Érase una vez un cocodrilo muy listo que vivía en la selva amazónica. El cocodrilo, como el resto de animales, pasaba sus días sobreviviendo en su hábitat y nadando en las profundidades del río.
Día tras día, el cocodrilo se veía obligado a acudir a la orilla del río para acechar a otros animales con los que poder alimentarse y salir adelante. Como no era una tarea nada fácil, el cocodrilo simplemente dejaba que los animales sedientos se adentrasen en el agua para refrescarse y para beber un poco del agua fresca del río. Él, mientras, esperaba a los descuidados e incautos animales absolutamente quieto y camuflado bajo las aguas del río. Y de esta forma el cocodrilo solía atrapar a muchos animales.
Sin embargo, pronto se fue corriendo la voz entre los animalillos del bosque de la existencia de aquel cocodrilo, y poco a poco, dejaban de acudir al río para beber y para refrescarse tomando nuevos caminos. La naturaleza parecía haberse vuelto más amable con todos aquellos animales cuya vida peligraba al acercarse al río por culpa del cocodrilo; sin embargo, la misma naturaleza parecía estar entonces en contra de este singular reptil. El hambre acuciaba al cocodrilo cada vez más y no tuvo otro remedio que idear otra artimaña para conseguir su fin.
Su nueva idea consistía, nada más y nada menos, que en convertirse a los ojos de los demás animales en un ser sensible y debilucho. El cocodrilo procuraba vendarse sus garras, y hasta la boca, para que los demás animales del bosque le observaran y se apiadaran de él creyéndole enfermo. Y aquel nuevo plan funcionó de tal forma, que un día bajaron casi hasta los mismos hocicos del cocodrilo toda una bandada de patos, avanzando hacia el río uno detrás de otro. Aquellos patitos no caminaban hacia el agua por sus ganas de nadar o de saciar su sed, sino porque una especie de llanto lastimoso llegaba hasta sus oídos clamando ayuda.

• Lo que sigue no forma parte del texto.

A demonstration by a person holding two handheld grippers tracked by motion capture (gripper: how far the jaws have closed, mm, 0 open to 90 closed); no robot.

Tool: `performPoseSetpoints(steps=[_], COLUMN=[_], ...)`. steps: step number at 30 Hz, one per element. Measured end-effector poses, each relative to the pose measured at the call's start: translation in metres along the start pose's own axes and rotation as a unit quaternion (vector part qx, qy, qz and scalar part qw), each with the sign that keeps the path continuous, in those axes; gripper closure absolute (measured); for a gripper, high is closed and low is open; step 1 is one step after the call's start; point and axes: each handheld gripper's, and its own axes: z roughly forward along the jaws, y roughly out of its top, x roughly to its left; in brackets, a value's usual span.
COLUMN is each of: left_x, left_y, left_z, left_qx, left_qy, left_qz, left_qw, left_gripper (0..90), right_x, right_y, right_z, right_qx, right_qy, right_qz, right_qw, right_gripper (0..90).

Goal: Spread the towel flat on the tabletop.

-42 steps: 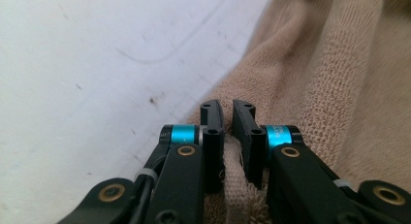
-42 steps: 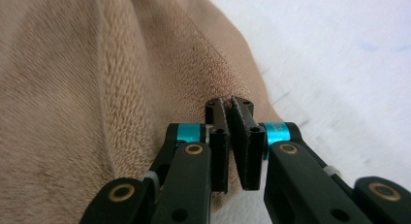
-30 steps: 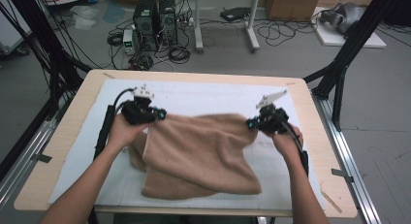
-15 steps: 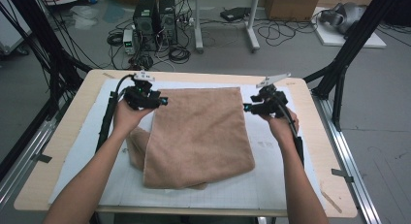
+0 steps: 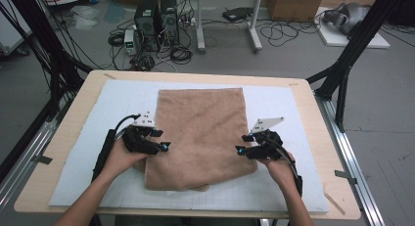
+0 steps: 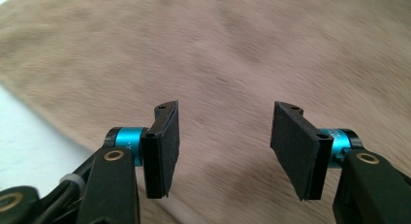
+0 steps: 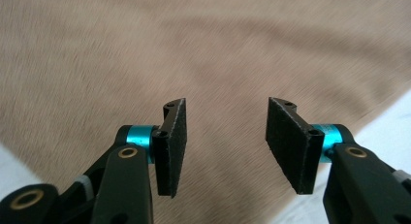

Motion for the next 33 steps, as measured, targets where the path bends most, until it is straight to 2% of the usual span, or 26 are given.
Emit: performPoseSetpoints(steps=[5, 8, 9, 12, 13, 15, 16, 18, 20, 22, 26, 28, 31, 33], left_x=[-0.005, -0.007, -0.007, -0.005, -0.004, -0.006, -0.009, -0.011, -0.009, -0.006, 0.0, 0.006, 0.013, 0.019], left_y=[-0.005, -0.006, -0.007, -0.014, -0.016, -0.016, -0.015, -0.013, -0.013, -0.012, -0.007, -0.001, 0.013, 0.02], left_z=[0.012, 0.019, 0.02, 0.024, 0.025, 0.026, 0.027, 0.029, 0.03, 0.03, 0.024, 0.02, 0.015, 0.013], left_qx=[0.036, 0.043, 0.043, 0.026, 0.02, 0.018, 0.021, 0.027, 0.026, 0.024, 0.001, -0.012, -0.027, -0.047], left_qy=[-0.001, -0.013, -0.017, -0.035, -0.039, -0.045, -0.038, -0.033, -0.036, -0.036, -0.022, -0.014, 0.012, 0.033], left_qz=[0.011, 0.013, 0.014, -0.003, -0.003, 0.005, 0.016, 0.023, 0.008, 0.003, -0.006, -0.019, -0.021, -0.03], left_qw=[0.9993, 0.9989, 0.9988, 0.9991, 0.999, 0.9988, 0.9989, 0.9988, 0.999, 0.9991, 0.9997, 0.9997, 0.9993, 0.9979], left_gripper=[44.1, 49.7, 52.4, 60.9, 62.2, 73.1, 78.2, 83.3, 84.6, 85.1, 85.3, 85.2, 85.3, 85.2], right_x=[0.011, 0.018, 0.02, 0.025, 0.026, 0.029, 0.029, 0.028, 0.024, 0.021, 0.019, 0.017, 0.01, 0.004], right_y=[-0.015, -0.019, -0.02, -0.024, -0.025, -0.027, -0.028, -0.027, -0.025, -0.023, -0.013, -0.006, 0.006, 0.014], right_z=[0.01, 0.01, 0.009, 0.008, 0.009, 0.014, 0.018, 0.02, 0.021, 0.021, 0.017, 0.013, 0.007, 0.003], right_qx=[0.016, 0.015, 0.015, 0.02, 0.021, 0.034, 0.037, 0.033, 0.035, 0.037, 0.042, 0.037, 0.024, 0.017], right_qy=[0.008, 0.012, 0.014, 0.031, 0.038, 0.04, 0.038, 0.036, 0.039, 0.05, 0.044, 0.037, 0.019, 0.005], right_qz=[0.0, -0.004, -0.006, -0.006, -0.007, -0.014, -0.018, -0.018, -0.013, -0.008, -0.026, -0.024, -0.025, -0.022], right_qw=[0.9998, 0.9998, 0.9998, 0.9993, 0.999, 0.9985, 0.9984, 0.9987, 0.9985, 0.9981, 0.9978, 0.9983, 0.9992, 0.9996], right_gripper=[47.4, 47.0, 47.0, 47.0, 47.1, 49.2, 52.1, 63.2, 73.1, 80.1, 83.0, 83.1, 83.3, 83.2])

Una vez frente al cocodrilo, la mayoría de los patitos parecían dispuestos a ayudar al fiero animal, al verle tan desvalido y enfermo. Pero uno de ellos, el más pequeño de todos que observaba algo raro en la mirada del cocodrilo, le propuso llamar al mejor veterinario de toda la selva. ¡Qué miedo le entró al cocodrilo al oír aquello! Tanto…que se le quitó el hambre repentinamente y, despavorido, decidió alejarse de la orilla en busca de la tranquilidad de las profundidades del río.

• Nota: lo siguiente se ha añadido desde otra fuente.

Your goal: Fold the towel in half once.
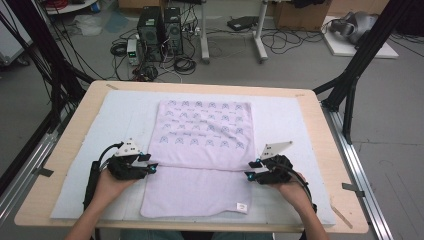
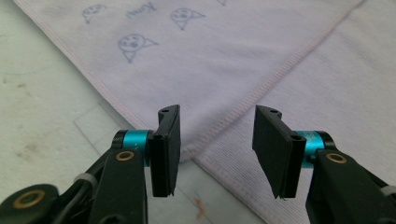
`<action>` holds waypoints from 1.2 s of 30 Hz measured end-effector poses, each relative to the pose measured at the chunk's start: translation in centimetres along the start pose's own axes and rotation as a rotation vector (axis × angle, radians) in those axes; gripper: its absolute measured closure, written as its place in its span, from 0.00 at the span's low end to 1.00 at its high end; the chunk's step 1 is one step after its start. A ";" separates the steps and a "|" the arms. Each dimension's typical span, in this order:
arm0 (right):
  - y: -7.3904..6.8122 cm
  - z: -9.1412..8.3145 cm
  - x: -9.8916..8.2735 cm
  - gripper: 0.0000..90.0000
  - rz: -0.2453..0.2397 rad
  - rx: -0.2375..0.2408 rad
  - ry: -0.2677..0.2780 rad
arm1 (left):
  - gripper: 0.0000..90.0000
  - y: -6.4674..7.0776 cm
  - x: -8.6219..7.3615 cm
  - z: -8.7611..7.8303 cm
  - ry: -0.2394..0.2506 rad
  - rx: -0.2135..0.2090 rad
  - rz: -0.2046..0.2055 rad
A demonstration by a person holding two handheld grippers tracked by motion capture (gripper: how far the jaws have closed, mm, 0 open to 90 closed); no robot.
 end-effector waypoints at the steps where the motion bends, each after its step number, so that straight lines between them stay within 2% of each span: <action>1: -0.4 -0.1 -0.4 0.64 0.000 0.008 0.001 | 0.58 0.3 -0.2 -0.1 0.001 -0.004 0.000; 5: -1.9 -0.4 -1.8 0.64 -0.017 0.019 0.015 | 0.57 1.5 -0.9 -0.3 -0.004 -0.031 0.010; 8: -2.4 -0.2 -2.4 0.71 -0.016 0.022 0.022 | 0.59 2.4 -1.6 0.0 -0.049 -0.054 0.034; 10: -2.4 -0.1 -2.5 0.83 -0.002 0.042 0.034 | 0.65 2.7 -1.8 0.1 -0.041 -0.039 0.058; 11: -2.3 -0.1 -2.5 0.89 -0.005 0.057 0.034 | 0.71 2.7 -1.8 0.1 -0.040 -0.049 0.053; 14: -2.5 -0.2 -2.0 0.95 -0.034 0.048 0.011 | 0.90 2.6 -1.7 0.2 -0.039 -0.054 0.057; 16: -2.6 -0.6 -1.4 0.95 -0.047 0.037 0.005 | 0.95 2.6 -1.7 0.1 -0.035 -0.054 0.050; 19: -2.7 -1.5 0.0 0.95 -0.049 0.039 0.029 | 0.95 2.6 -1.7 0.1 -0.033 -0.054 0.049; 22: -3.0 -1.4 2.1 0.95 -0.093 0.047 0.042 | 0.95 2.5 -1.7 0.1 -0.038 -0.054 0.053; 24: -3.3 -0.4 3.5 0.94 -0.123 0.056 0.029 | 0.94 2.6 -1.7 0.1 -0.040 -0.048 0.053; 27: -4.0 2.0 5.1 0.93 -0.161 0.071 -0.012 | 0.93 2.7 -1.7 0.2 -0.035 -0.041 0.051; 31: -5.0 5.3 5.4 0.91 -0.177 0.086 -0.080 | 0.89 2.5 -1.7 0.3 -0.033 -0.053 0.044; 32: -5.0 5.6 5.4 0.89 -0.159 0.101 -0.060 | 0.88 2.5 -1.7 0.3 -0.030 -0.053 0.038; 33: -4.9 5.5 5.4 0.86 -0.153 0.105 -0.061 | 0.88 2.4 -1.7 0.3 -0.031 -0.055 0.037; 35: -4.8 5.0 5.3 0.76 -0.150 0.102 -0.058 | 0.86 2.4 -1.7 0.3 -0.028 -0.056 0.036; 36: -4.8 4.6 5.2 0.75 -0.147 0.101 -0.046 | 0.86 2.5 -1.7 0.3 -0.027 -0.056 0.035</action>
Point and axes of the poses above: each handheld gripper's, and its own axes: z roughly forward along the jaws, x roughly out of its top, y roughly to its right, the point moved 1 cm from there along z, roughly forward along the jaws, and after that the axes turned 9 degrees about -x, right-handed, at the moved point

Dicen que el hambre agudiza el ingenio, y por eso el cocodrilo buscaba la mejor forma de hacerse con los animales más incautos para poder comer. Pero como la inteligencia no es patrimonio del hambre, también sirvió en aquella ocasión para que los patitos volviesen sanos y salvos a casa, unos detrás de otro, gracias a la astucia del patito más pequeño. ¡Quién iba a decirlo!